Cuando se abrió la puerta de la casa frente a la pensión dudé respecto de qué había percibido primero, el crujido terrorífico de la puerta o el chorro agónico de luz que dejó escapar al abrirse. La puerta nunca se cerró completamente con lo que la luz que salía a su través delimitó perfectamente un campo de visión, casi teatralmente.

El viejo se detuvo sin necesidad de que nadie se lo solicite. El hombre salió de la casa y se ubicó frente a él sin decir palabra. Los gestos parecían hablar por sí mismos en una lengua que yo ignoro.

El anciano arrastró con dificultad su cuerpo hasta la parte posterior del carro y empujó el objeto hasta pararlo completamente sobre el piso de la calle. El hombre inmóvil parecía temblar o agitarse de manera casi imperceptible, aunque no podría asegurarlo.

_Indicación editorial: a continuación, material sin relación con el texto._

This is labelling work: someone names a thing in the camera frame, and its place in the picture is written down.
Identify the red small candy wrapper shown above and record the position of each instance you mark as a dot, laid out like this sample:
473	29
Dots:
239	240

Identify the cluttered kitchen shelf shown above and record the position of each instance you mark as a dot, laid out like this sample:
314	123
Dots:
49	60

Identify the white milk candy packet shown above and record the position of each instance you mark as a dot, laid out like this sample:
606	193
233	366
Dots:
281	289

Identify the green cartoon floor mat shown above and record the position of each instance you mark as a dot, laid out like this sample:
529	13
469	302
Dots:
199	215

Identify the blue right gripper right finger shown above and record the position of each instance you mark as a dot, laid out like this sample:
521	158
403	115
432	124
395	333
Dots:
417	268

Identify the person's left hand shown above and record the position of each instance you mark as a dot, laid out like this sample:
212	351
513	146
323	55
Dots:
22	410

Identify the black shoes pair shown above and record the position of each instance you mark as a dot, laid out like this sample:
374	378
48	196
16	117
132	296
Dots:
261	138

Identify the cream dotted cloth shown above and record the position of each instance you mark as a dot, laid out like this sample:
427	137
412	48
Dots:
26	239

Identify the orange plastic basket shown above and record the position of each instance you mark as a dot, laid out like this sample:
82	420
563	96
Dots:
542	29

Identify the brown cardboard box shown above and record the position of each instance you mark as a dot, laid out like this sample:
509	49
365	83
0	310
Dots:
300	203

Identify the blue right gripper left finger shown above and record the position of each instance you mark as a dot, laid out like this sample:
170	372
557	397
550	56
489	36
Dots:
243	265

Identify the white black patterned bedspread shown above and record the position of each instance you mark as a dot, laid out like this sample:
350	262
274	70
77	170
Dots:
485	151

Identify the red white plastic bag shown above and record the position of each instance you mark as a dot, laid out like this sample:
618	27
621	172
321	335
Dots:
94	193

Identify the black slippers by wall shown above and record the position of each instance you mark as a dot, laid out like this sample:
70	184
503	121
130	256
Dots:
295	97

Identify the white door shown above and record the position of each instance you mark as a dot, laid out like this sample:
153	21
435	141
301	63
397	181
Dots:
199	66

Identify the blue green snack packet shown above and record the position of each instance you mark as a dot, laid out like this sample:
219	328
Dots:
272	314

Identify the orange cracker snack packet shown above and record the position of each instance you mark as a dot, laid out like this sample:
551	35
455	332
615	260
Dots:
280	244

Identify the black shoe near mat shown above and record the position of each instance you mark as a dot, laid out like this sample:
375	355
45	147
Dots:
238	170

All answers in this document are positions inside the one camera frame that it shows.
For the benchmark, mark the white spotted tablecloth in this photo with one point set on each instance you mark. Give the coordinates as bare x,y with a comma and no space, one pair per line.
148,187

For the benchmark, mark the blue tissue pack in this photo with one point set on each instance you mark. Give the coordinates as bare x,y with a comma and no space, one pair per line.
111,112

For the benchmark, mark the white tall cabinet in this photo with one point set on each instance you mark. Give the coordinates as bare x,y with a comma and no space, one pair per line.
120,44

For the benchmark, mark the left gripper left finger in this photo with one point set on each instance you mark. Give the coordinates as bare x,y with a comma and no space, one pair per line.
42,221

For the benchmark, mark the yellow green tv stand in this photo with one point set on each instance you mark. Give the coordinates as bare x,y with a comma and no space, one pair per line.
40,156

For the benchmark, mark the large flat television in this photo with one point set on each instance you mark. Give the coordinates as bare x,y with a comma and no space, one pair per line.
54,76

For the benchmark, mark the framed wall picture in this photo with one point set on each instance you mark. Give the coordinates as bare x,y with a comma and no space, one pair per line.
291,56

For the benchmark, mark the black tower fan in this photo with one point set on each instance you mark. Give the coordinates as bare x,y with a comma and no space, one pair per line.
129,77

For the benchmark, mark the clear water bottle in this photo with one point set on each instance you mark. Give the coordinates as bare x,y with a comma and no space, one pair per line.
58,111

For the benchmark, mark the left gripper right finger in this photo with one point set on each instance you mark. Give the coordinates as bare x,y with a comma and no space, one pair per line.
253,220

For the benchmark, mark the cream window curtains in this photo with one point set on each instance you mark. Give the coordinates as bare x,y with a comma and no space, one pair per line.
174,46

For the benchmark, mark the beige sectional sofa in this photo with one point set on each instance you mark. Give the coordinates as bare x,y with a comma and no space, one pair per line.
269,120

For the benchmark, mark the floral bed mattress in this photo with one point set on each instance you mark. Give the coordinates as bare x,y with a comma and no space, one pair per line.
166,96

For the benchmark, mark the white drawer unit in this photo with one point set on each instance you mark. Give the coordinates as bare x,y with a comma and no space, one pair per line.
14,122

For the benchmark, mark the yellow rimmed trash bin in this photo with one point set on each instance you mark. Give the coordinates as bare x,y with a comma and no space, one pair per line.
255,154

El viejo desarmó el envoltorio con extrema prolijidad apoyando bolsas, cuerdas y papeles sobre el piso del carromato hasta dejar aquel objeto desnudo expuesto frente al hombre inmóvil. Luego se retiró dando cortos pasos hacia atrás para desaparecer de la escena disuelto en el cono de sombras que rodeaba el escaso territorio de luz.

He encontrado una frase subrayada en un viejo libro de mi padre y que nunca pude comprender. Pese a ello ha resonado en mi memoria como si se tratase de una clave que, una vez descifrada, me habilitaría a entender a mi propio padre a quien ya no tengo, a quien nunca entendí:

“El error es más terco que la fe y no examina sus creencias” Marcel Proust.

¿Error? ¿Examinar las creencias? ¿De qué hablan? ¿Qué ha muerto que ya no recuerdo?

El hombre que tenía la cabeza mirando al piso comenzó a levantarla con lentitud como si el cuello resultara una máquina insuficiente para semejante tarea Una vez lograda la posición miró hacia aquella cosa directamente. La tensión de su cuerpo resultó evidente. Hubo un tiempo extático de observación intensa, de diálogo sordo entre el hombre y la cosa. Nunca pude registrar detalles del objeto ya que su figura me lo ocultaba por completo. Pude sin embargo constatar los efectos que sobre él se producían. Todo pareció aumentar en ese cuerpo en un crescendo que se aceleraba peligrosamente hasta anunciar la posibilidad de una implosión. Cuando ya me resultaba insoportable la visión de aquella escena, cuando comenzaba a sufrir en carne propia la devastación de lo que observaba, el hombre emitió un grito breve pero desgarrador. Llevó sus manos a la cabeza y se fue derrumbando lentamente de modo casi imperceptible hasta quedar sentado con la cabeza oculta entre sus rodillas y cubierta por las manos.

La oscuridad devolvió al anciano con los mismos pasos torpes. La luz lo dejó ver mientras volvía a rehacer el envoltorio, a cargar el objeto, a tomar el carro y a empujarlo hacia delante. Unos pasos más tarde lo devoró la espesa negrura de la noche.